* EXERCISE AIM
For every line in the material, set down an identical one.

* SUPPLIED DATA

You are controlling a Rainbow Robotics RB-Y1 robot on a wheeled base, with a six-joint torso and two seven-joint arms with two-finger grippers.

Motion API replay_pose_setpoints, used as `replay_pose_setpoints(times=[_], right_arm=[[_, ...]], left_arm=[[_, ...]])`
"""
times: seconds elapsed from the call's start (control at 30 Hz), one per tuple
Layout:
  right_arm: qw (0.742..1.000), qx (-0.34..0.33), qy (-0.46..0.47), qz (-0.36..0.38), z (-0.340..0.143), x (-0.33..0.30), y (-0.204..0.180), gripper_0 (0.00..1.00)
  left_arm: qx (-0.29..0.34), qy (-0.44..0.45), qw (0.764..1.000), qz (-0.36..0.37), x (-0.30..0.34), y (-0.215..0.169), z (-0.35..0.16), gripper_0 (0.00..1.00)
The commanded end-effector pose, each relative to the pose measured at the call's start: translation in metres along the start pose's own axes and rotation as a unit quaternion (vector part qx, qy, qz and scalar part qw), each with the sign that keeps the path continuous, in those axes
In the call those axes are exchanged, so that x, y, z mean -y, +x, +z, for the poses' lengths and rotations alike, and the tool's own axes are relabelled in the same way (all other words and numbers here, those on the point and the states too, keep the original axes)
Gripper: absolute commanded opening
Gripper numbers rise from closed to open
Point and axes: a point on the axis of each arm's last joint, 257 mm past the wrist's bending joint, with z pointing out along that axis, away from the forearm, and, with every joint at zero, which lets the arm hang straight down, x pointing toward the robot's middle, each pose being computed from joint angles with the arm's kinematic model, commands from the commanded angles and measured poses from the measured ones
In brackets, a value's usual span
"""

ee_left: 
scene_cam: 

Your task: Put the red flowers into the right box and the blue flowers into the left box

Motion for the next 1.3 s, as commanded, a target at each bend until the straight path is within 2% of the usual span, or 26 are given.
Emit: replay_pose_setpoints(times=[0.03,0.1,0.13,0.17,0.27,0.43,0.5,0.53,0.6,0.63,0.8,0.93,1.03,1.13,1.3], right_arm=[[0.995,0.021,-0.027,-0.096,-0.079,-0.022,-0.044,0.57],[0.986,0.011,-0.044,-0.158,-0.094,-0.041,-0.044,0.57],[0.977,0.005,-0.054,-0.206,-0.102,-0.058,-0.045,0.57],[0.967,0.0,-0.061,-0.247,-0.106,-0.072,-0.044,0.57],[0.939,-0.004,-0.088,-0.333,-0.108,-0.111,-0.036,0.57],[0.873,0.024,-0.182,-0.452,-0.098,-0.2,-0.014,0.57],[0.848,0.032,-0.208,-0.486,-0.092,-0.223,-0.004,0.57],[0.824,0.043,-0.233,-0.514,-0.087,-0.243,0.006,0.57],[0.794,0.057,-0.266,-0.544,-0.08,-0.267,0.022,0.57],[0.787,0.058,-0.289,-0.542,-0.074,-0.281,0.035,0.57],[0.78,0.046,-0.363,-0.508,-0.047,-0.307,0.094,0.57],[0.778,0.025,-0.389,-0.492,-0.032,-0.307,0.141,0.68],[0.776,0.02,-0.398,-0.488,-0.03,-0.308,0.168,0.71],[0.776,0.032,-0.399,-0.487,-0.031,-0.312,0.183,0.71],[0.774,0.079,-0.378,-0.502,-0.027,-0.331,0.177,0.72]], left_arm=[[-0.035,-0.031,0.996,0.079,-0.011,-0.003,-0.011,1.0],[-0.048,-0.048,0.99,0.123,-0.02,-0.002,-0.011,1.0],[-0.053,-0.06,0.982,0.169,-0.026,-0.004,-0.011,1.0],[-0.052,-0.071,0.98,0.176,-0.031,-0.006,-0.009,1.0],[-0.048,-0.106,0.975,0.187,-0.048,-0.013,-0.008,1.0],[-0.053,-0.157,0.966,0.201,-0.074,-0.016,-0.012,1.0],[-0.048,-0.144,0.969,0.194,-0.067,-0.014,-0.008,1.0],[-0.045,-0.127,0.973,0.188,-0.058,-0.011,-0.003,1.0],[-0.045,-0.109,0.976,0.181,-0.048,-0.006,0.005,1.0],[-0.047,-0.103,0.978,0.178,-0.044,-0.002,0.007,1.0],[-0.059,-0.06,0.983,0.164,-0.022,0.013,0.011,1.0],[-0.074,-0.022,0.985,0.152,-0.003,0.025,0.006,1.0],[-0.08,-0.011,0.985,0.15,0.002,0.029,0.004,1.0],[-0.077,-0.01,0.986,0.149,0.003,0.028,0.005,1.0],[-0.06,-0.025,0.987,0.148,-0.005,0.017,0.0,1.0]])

* OUTPUT BELOW
You are controlling a Rainbow Robotics RB-Y1 robot on a wheeled base, with a six-joint torso and two seven-joint arms with two-finger grippers.

Motion API replay_pose_setpoints, used as `replay_pose_setpoints(times=[_], right_arm=[[_, ...]], left_arm=[[_, ...]])`
"""
times: seconds elapsed from the call's start (control at 30 Hz), one per tuple
Layout:
  right_arm: qw (0.742..1.000), qx (-0.34..0.33), qy (-0.46..0.47), qz (-0.36..0.38), z (-0.340..0.143), x (-0.33..0.30), y (-0.204..0.180), gripper_0 (0.00..1.00)
  left_arm: qx (-0.29..0.34), qy (-0.44..0.45), qw (0.764..1.000), qz (-0.36..0.37), x (-0.30..0.34), y (-0.215..0.169), z (-0.35..0.16), gripper_0 (0.00..1.00)
The commanded end-effector pose, each relative to the pose measured at the call's start: translation in metres along the start pose's own axes and rotation as a unit quaternion (vector part qx, qy, qz and scalar part qw), each with the sign that keeps the path continuous, in those axes
In the call those axes are exchanged, so that x, y, z mean -y, +x, +z, for the poses' lengths and rotations alike, and the tool's own axes are relabelled in the same way (all other words and numbers here, those on the point and the states too, keep the original axes)
Gripper: absolute commanded opening
Gripper numbers rise from closed to open
Point and axes: a point on the axis of each arm's last joint, 257 mm past the wrist's bending joint, with z pointing out along that axis, away from the forearm, and, with every joint at zero, which lets the arm hang straight down, x pointing toward the robot's middle, each pose being computed from joint angles with the arm's kinematic model, commands from the commanded angles and measured poses from the measured ones
In brackets, a value's usual span
"""

ee_left: 
scene_cam: 

Your task: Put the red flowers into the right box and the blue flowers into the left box

Motion for the next 1.3 s, as commanded, a target at each bend until the straight path is within 2% of the usual span, or 26 are given.
Emit: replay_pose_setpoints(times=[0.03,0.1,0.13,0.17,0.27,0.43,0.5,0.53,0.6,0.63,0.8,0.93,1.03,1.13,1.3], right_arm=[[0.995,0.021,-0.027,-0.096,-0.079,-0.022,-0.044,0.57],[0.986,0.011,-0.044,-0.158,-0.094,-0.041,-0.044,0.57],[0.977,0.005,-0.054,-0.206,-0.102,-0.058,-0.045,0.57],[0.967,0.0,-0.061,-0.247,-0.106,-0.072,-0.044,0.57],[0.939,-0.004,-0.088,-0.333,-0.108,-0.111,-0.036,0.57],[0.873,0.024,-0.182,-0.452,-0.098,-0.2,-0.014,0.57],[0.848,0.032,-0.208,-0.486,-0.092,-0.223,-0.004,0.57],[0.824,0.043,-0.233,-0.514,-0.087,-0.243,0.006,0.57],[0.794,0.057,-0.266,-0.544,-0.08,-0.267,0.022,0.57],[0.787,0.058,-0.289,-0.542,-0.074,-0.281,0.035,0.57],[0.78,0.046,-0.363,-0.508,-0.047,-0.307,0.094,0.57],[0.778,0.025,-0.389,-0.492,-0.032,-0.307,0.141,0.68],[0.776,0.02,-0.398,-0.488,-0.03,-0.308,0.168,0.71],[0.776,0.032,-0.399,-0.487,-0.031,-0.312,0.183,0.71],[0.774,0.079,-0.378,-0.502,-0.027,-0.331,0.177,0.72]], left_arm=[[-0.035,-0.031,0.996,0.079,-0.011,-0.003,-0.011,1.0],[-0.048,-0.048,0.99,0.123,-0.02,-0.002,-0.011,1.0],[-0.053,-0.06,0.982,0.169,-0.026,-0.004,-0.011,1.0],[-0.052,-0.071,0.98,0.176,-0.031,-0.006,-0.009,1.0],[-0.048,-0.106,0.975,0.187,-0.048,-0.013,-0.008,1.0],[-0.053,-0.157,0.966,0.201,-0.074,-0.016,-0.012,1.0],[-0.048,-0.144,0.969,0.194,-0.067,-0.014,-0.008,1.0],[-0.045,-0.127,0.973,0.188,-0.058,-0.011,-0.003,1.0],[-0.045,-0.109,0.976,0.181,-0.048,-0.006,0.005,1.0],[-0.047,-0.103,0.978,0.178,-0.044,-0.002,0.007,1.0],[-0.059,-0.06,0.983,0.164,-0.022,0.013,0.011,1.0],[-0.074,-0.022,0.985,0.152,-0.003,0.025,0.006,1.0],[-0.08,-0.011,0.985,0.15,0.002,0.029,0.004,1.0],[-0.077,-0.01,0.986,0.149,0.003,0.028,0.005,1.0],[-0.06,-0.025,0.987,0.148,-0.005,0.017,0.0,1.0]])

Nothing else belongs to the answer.